On what should have been another day of vacation, complete with floating aimlessly in the pool and watching Baby’s delight over the waves lapping at her toes, I am stretched out on my couch at home, watching the sun struggle to break through the clouds, about halfway done our vacation laundry, while my travel-weary loves nap upstairs.
At 8pm last night, we received orders to evacuate our beach house sanctuary and at 4am today we were on the road. We’ve outrun Hurricane Irene by a good 48 hours. But I suppose this isn’t the kind of thing you want to cut too close.
Greeting the end of vacation is always rough, as is saying goodbye to family and friends. But it’s rougher when it happens suddenly and ahead of schedule. My heart aches to think of all of the memories we could have made with two more days. The time Baby would have spent with her grandparents, aunt, and great aunt and uncle. We didn’t have time to prepare her, like we normally do for big events like long car rides or departures from a place she thinks of as home. And all day today she has clearly felt very out of sorts.
Two more days of lazy mornings spent drinking coffee and catching up with family, energetic afternoons spent chasing Baby around the beach, and evenings spent laughing and playing board games sound heavenly right now. Spending even just a few days focusing on nothing but the people around you and the time you are spending with them is good for the soul.

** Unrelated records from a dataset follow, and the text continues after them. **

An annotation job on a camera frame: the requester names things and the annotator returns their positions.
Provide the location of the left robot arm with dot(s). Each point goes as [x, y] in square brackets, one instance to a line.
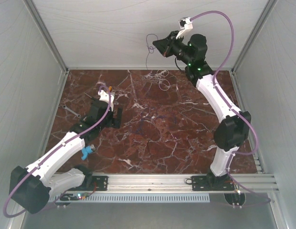
[33, 186]

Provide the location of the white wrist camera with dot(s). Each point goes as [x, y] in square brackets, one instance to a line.
[104, 97]
[185, 27]

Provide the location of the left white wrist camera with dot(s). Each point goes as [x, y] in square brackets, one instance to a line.
[104, 97]

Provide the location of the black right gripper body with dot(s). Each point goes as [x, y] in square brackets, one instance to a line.
[174, 46]

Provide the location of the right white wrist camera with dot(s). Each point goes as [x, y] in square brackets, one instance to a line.
[185, 27]

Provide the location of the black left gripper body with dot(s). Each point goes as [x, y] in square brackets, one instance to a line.
[111, 122]

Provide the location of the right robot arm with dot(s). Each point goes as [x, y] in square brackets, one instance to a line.
[233, 127]

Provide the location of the silver ratchet wrench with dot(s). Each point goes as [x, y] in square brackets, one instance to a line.
[71, 111]

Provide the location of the grey slotted cable duct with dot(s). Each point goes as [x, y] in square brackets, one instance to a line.
[136, 198]

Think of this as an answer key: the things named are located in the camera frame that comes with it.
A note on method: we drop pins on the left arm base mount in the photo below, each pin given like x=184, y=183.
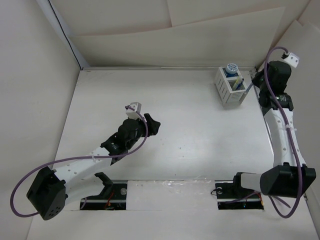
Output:
x=112, y=197

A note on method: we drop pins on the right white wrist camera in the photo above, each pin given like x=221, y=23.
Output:
x=291, y=59

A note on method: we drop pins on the clear light-blue pen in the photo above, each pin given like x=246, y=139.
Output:
x=248, y=88

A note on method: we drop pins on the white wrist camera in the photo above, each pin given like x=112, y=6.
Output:
x=291, y=59
x=133, y=110

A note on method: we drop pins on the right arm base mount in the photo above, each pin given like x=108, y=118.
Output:
x=230, y=195

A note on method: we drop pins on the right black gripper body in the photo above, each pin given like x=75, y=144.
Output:
x=263, y=88

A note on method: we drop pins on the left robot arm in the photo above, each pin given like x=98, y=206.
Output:
x=84, y=176

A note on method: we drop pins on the blue patterned tape roll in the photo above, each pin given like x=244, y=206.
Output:
x=231, y=70

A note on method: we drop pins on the yellow pen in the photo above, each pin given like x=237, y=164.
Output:
x=239, y=83

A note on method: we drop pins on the blue gel pen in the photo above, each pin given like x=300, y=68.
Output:
x=238, y=86

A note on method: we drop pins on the white two-compartment organizer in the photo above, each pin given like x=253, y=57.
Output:
x=230, y=89

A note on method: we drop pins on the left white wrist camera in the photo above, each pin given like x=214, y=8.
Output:
x=133, y=110

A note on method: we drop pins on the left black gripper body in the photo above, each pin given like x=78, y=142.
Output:
x=141, y=131

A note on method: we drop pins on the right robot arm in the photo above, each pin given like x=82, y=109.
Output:
x=289, y=177

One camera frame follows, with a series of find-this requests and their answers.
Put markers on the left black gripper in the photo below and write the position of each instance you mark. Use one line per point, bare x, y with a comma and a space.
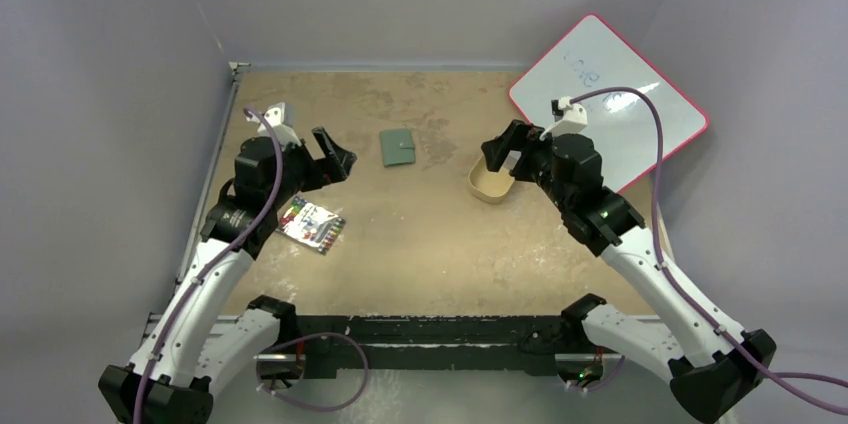
335, 172

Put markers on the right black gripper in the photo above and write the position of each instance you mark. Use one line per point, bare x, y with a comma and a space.
519, 149

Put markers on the green card holder wallet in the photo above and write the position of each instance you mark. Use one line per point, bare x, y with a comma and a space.
397, 147

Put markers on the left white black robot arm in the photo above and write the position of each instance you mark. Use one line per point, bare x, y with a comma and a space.
175, 375

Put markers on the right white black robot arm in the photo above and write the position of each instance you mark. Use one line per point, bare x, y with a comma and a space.
709, 360

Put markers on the beige oval tray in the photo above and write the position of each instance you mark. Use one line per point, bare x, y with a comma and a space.
489, 187

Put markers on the colourful marker pack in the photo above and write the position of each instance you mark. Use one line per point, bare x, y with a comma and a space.
311, 225

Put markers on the pink framed whiteboard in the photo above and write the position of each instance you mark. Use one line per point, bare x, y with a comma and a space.
637, 110

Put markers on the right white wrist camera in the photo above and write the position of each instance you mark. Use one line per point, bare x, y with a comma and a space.
569, 118

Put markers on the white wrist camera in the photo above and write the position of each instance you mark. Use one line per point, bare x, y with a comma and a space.
278, 119
569, 118

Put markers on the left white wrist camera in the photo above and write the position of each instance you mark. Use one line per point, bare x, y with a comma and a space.
278, 119

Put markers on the aluminium rail frame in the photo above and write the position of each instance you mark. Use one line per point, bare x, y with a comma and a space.
233, 128

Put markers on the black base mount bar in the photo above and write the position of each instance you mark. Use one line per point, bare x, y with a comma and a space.
536, 345

But since we can’t have two more days at the beach, my goal for the next two days is to still not rush back into things. Instead, I’ll take my time and embrace my enforced mini-staycation. I won’t jump right back into work. I won’t forfeit my vacation day tomorrow and head into the office. I won’t stress over all of the to-dos that usually keep me running. I’ll take it easy and hold onto my vacation glow with all my might.